DATASET CONTENT:
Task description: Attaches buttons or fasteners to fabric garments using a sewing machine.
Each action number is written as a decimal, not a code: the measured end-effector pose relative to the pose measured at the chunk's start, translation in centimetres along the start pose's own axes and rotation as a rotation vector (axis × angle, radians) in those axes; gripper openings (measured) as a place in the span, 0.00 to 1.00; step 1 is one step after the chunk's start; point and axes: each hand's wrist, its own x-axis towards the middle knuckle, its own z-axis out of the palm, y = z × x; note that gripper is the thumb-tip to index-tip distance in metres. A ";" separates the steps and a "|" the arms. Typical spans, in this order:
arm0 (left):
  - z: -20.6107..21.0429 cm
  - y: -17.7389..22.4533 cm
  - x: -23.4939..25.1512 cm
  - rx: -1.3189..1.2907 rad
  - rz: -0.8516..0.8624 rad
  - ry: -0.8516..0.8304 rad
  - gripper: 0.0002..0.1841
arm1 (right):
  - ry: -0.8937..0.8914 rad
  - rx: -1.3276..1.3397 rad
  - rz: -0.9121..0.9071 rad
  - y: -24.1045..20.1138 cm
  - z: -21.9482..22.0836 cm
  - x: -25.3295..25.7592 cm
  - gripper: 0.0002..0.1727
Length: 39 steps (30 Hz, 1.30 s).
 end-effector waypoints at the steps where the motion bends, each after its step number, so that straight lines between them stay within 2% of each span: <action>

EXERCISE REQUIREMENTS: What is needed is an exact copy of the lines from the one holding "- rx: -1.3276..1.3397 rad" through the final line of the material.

YOUR RESPONSE:
  - rx: -1.3276..1.3397 rad
  - rz: -0.9121..0.9071 rad
  - y: -24.1045..20.1138 cm
  - z: -21.9482..22.0836 cm
  - x: -25.3295..25.7592 cm
  - gripper: 0.0002..0.1727
Length: 39 steps (30 Hz, 1.30 s).
 end-effector waypoints at the steps where the motion bends, each after its step number, so that straight lines between them stay within 2% of each span: <action>

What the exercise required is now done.